# [EXERCISE PROMPT]
Copy all lines below that use the word "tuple".

# [Records drawn from a dataset]

━━━━

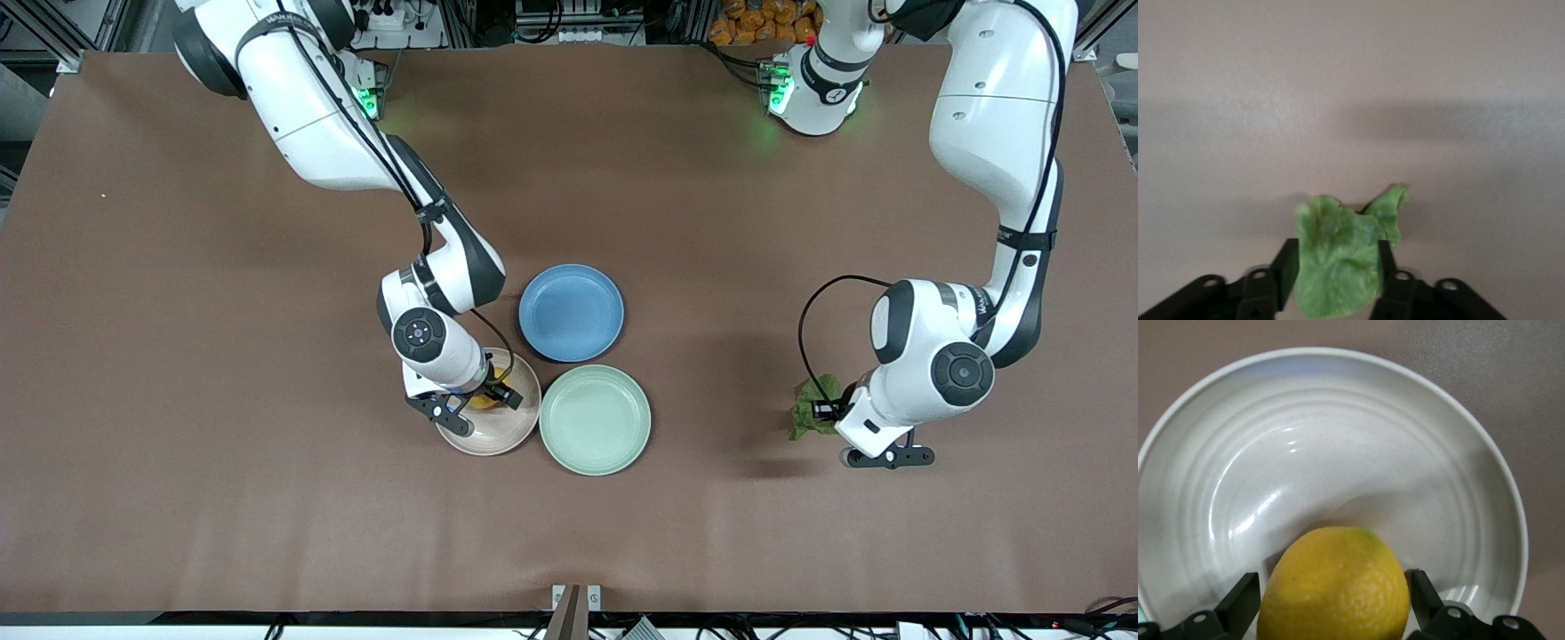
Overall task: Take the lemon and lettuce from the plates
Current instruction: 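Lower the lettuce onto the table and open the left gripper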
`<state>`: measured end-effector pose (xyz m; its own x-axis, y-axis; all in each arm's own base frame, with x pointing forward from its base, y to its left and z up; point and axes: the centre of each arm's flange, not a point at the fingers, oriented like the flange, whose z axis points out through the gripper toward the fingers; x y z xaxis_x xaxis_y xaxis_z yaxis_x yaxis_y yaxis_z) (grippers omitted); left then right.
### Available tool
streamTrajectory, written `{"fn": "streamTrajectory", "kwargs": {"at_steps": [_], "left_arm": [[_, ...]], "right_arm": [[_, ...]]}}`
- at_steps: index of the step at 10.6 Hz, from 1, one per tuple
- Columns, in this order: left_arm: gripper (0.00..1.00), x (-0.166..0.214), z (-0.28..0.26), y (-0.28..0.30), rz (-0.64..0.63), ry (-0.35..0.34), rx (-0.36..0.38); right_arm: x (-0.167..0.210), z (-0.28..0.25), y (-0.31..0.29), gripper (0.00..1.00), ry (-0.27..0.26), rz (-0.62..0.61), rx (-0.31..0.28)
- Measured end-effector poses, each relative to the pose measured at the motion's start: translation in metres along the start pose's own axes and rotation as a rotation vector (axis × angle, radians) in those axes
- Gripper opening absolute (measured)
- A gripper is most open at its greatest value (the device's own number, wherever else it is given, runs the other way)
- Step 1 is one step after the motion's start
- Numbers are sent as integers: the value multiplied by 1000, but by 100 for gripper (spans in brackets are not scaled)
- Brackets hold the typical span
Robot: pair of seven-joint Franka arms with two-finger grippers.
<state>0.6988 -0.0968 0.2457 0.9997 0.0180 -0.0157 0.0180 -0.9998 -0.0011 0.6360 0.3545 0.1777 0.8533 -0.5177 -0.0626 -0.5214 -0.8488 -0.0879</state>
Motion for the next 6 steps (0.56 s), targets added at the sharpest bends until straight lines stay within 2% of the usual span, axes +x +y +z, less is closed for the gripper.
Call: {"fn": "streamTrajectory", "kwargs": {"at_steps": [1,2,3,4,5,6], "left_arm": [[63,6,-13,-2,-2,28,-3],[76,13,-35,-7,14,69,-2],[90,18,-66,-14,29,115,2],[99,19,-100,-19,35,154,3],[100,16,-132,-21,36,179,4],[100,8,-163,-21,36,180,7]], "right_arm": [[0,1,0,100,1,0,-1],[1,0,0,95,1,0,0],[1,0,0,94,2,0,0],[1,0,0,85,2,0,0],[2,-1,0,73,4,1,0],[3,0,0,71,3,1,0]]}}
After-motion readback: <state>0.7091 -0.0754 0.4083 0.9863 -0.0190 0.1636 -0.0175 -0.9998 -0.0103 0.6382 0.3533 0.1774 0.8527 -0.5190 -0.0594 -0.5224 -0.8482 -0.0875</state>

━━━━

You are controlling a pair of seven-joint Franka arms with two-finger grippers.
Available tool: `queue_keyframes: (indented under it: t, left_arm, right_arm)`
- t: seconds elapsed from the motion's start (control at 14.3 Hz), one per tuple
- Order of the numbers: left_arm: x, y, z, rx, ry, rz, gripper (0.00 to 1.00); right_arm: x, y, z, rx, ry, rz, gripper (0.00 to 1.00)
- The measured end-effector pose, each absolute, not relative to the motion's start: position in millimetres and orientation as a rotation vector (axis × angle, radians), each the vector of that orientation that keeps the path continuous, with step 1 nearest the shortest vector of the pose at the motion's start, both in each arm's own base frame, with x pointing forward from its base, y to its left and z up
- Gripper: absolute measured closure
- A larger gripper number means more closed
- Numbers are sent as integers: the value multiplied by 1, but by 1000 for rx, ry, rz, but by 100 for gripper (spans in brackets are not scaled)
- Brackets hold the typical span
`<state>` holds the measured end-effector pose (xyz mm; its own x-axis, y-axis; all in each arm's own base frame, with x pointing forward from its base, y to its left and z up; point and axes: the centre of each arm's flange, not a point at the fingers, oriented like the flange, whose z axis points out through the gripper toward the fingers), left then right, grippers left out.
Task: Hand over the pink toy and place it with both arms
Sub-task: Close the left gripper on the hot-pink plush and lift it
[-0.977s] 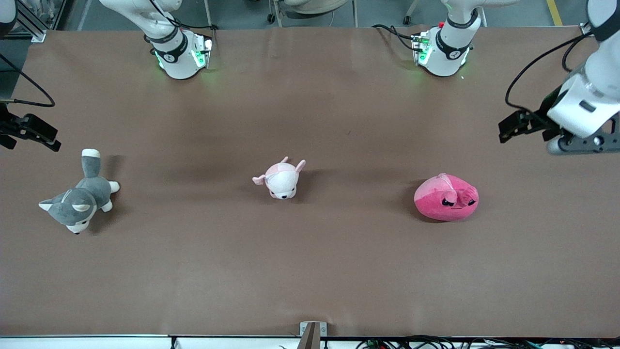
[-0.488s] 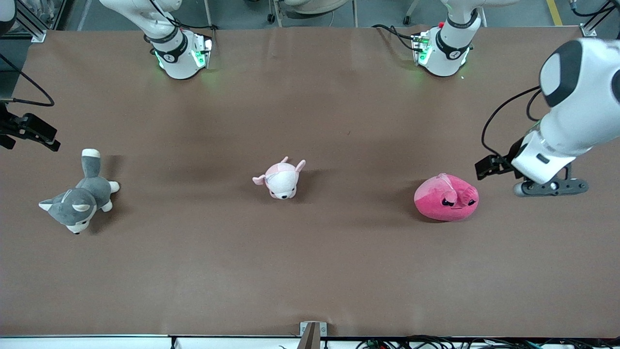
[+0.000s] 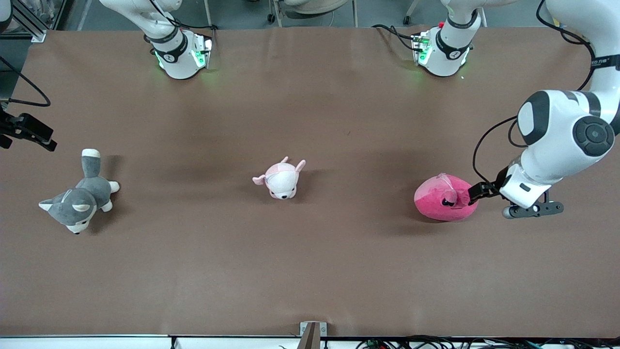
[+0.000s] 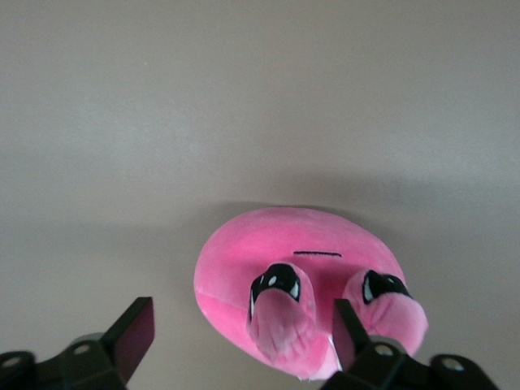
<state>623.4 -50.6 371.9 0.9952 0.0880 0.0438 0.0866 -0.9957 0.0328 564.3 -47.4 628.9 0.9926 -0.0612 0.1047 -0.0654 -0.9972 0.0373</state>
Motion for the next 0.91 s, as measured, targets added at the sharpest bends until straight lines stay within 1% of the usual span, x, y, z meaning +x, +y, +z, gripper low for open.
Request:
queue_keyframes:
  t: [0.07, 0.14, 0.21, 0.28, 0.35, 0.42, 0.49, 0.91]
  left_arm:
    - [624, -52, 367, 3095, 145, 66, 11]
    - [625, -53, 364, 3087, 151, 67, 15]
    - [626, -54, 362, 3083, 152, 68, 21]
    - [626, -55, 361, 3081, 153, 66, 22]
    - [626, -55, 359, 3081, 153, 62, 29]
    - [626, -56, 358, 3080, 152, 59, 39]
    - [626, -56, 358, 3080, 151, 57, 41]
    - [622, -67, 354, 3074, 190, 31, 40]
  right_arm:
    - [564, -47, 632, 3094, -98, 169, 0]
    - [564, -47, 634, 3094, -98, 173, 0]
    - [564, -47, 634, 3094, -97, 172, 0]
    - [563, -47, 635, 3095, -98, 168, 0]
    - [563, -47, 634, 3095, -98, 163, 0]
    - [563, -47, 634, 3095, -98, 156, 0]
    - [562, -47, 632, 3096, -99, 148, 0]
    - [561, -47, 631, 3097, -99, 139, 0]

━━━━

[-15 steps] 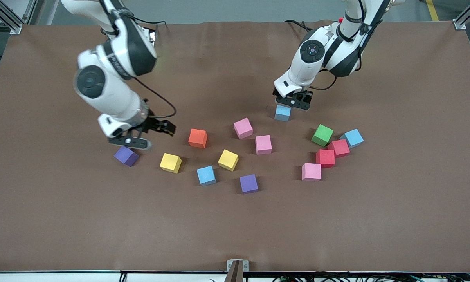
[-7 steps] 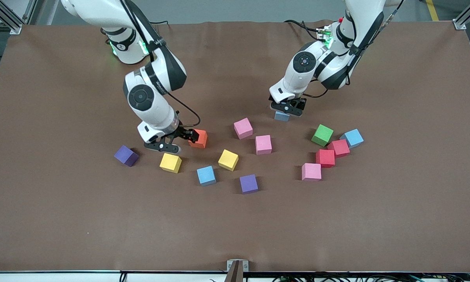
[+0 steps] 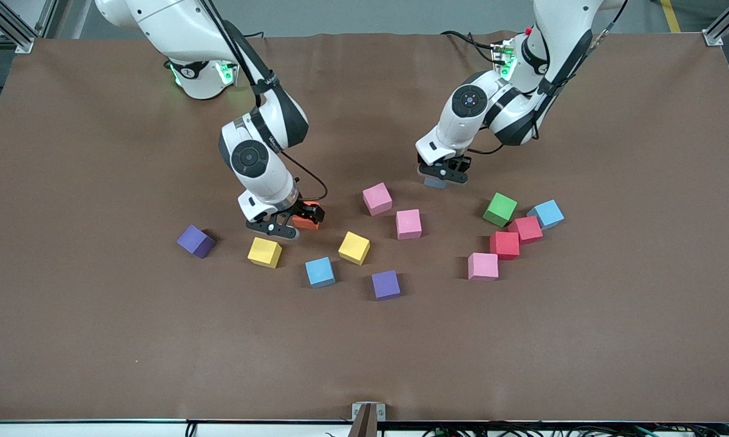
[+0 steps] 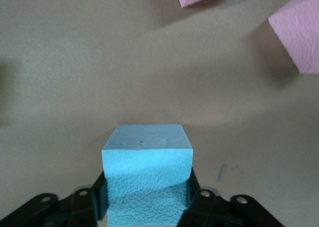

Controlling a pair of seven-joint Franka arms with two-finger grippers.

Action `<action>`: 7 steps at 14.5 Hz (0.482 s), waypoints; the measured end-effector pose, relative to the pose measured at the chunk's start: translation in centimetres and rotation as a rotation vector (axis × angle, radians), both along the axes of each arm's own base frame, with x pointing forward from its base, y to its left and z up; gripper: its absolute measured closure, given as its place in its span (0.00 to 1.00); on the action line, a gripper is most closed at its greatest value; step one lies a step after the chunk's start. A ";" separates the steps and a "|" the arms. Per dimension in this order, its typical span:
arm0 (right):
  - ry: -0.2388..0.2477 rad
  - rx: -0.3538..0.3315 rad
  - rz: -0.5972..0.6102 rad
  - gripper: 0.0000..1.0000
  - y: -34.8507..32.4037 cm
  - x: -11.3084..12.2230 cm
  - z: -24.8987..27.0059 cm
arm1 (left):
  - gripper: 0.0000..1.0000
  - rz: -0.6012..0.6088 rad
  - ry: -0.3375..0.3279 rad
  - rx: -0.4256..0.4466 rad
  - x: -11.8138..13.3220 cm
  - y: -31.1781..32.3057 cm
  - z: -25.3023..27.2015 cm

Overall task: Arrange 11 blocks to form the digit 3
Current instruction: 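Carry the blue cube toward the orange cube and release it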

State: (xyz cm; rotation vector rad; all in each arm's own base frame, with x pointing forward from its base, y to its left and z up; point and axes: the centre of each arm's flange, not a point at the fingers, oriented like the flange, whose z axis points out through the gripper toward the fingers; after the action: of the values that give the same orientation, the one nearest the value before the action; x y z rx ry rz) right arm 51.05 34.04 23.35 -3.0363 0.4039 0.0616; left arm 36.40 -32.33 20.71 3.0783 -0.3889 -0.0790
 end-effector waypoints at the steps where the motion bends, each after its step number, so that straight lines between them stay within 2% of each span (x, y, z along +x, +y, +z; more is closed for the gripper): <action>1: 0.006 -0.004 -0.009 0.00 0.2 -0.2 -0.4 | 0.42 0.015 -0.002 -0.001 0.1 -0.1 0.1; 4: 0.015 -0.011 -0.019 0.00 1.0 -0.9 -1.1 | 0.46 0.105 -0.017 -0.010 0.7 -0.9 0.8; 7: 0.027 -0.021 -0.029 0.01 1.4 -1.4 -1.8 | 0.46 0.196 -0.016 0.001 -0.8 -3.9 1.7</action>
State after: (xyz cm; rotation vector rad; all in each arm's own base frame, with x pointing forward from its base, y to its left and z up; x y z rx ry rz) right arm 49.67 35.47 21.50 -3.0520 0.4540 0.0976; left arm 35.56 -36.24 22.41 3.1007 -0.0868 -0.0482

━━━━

# [RESULT OF THE TASK]
- at_steps: index of the step at 10.6 Hz, from 1, one per tuple
- t: seconds elapsed from the motion's start (control at 14.3 Hz), one per tuple

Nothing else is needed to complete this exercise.